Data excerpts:
########################################

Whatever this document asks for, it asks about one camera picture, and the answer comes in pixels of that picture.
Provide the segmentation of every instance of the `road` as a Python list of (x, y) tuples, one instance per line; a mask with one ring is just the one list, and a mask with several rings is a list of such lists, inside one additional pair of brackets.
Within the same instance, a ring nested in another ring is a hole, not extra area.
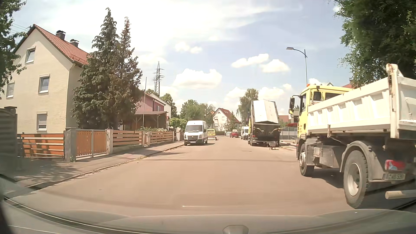
[(14, 200), (46, 212), (127, 216), (317, 215), (351, 209), (336, 170), (299, 173), (293, 147), (269, 150), (219, 137), (62, 182)]

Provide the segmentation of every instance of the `sky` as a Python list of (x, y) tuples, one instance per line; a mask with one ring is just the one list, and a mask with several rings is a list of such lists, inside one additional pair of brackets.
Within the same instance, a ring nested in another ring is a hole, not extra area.
[(140, 88), (154, 88), (160, 62), (161, 95), (170, 93), (178, 111), (193, 99), (236, 112), (239, 97), (255, 88), (287, 115), (289, 97), (307, 79), (304, 55), (286, 47), (306, 50), (308, 82), (343, 86), (351, 77), (339, 61), (349, 50), (330, 0), (28, 0), (13, 29), (62, 30), (92, 52), (107, 7), (119, 32), (130, 20)]

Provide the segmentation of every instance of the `white window frame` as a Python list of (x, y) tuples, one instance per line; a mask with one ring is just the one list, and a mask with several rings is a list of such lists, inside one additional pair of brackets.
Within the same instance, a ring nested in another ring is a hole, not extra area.
[[(41, 88), (42, 88), (42, 81), (44, 80), (44, 79), (49, 79), (49, 83), (48, 83), (48, 89), (47, 90), (40, 90)], [(49, 92), (49, 85), (50, 85), (50, 81), (51, 81), (51, 77), (50, 77), (50, 75), (43, 75), (43, 76), (40, 76), (39, 77), (39, 88), (38, 88), (38, 92), (37, 93), (45, 93), (45, 92)]]
[(34, 53), (36, 53), (36, 47), (31, 47), (31, 48), (28, 48), (27, 49), (25, 63), (33, 62), (35, 60), (35, 55), (33, 55), (33, 59), (32, 60), (28, 60), (29, 59), (29, 54), (30, 54), (31, 51), (33, 51)]
[[(45, 121), (45, 128), (39, 128), (39, 115), (46, 115), (46, 121)], [(47, 112), (38, 112), (36, 113), (36, 130), (37, 131), (46, 131), (47, 129), (47, 123), (48, 123), (48, 113)]]
[[(13, 85), (13, 94), (12, 95), (9, 95), (9, 86), (10, 85)], [(6, 98), (13, 97), (14, 94), (15, 94), (15, 82), (13, 81), (13, 82), (9, 82), (7, 84), (7, 87), (6, 87)]]

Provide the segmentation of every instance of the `parked vehicle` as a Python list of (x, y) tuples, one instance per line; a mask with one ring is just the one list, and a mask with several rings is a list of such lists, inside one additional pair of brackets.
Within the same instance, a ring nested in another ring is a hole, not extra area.
[(208, 133), (208, 137), (212, 137), (212, 138), (215, 138), (215, 140), (217, 140), (217, 134), (215, 132), (215, 129), (209, 128), (207, 129), (207, 133)]
[(186, 123), (185, 133), (184, 133), (184, 144), (207, 144), (208, 143), (208, 133), (207, 133), (207, 123), (203, 120), (191, 120)]
[(280, 124), (276, 103), (267, 100), (251, 101), (248, 127), (248, 143), (252, 146), (279, 142)]
[[(386, 78), (359, 89), (309, 85), (298, 96), (300, 173), (339, 168), (353, 208), (416, 197), (416, 80), (404, 77), (396, 64), (387, 64), (386, 71)], [(292, 97), (290, 114), (294, 106)], [(405, 190), (395, 191), (405, 182)], [(385, 198), (375, 200), (380, 192)]]
[(248, 126), (241, 127), (240, 138), (243, 140), (248, 139)]
[(230, 137), (231, 138), (238, 137), (238, 131), (237, 131), (237, 129), (233, 129), (233, 131), (230, 133)]

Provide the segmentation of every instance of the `street lamp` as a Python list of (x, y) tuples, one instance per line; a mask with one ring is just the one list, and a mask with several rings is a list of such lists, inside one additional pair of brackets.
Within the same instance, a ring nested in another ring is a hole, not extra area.
[(299, 51), (299, 52), (301, 52), (301, 53), (305, 56), (306, 84), (308, 84), (308, 67), (307, 67), (307, 65), (306, 65), (306, 59), (307, 59), (308, 57), (306, 56), (306, 50), (303, 50), (303, 52), (302, 52), (302, 51), (297, 50), (297, 49), (295, 49), (295, 48), (293, 48), (293, 47), (287, 47), (286, 49), (287, 49), (287, 50), (296, 50), (296, 51)]

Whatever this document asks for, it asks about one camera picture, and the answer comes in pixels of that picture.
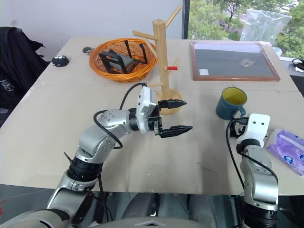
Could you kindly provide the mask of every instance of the black bag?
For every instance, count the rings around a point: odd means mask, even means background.
[[[0,27],[0,107],[14,109],[48,66],[36,53],[40,47],[21,29]]]

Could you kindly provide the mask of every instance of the white sticker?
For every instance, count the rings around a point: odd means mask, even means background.
[[[200,75],[209,75],[207,69],[200,69],[200,70],[199,70],[199,74],[200,74]]]

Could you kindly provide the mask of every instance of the beige table surface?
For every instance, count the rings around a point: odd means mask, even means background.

########################################

- WORK TO COMPLETE:
Which lines of the records contain "just"? Show each of them.

- SOLUTION:
Provide the segmentation of every instance of the `road` as a Python list of (x, y) tuples, one instance per line; a mask with one ring is just the one list, and a mask with several rings is a list of such lists, inside one additional pair of brackets.
Provide the segmentation of every instance of the `sky` as a Python list of (x, y) tuples, one instance per line; a mask with one ring is just the one list, and a mask with several rings is a list of such lists, inside one additional pair of brackets.
Provide the segmentation of every instance of the `white window frame` as a Python list of (x, y) tuples, one instance per line; a mask with one ring is just the one list, and a mask with several rings is a list of such lists, inside one additional pair of brackets.
Provide the segmentation of every instance of the `parked vehicle` as a Python list of (x, y) tuples, one instance per line; a mask with one ring is just the one list, and a mask with several rings is a list of such lists, inside one additional pair of brackets.
Provide the segmentation of every instance of the `street lamp` as a Python list of (x, y) tuples, one instance per line; a mask with one ring is just the one list, and a mask with several rings is a list of such lists, inside one additional pair of brackets.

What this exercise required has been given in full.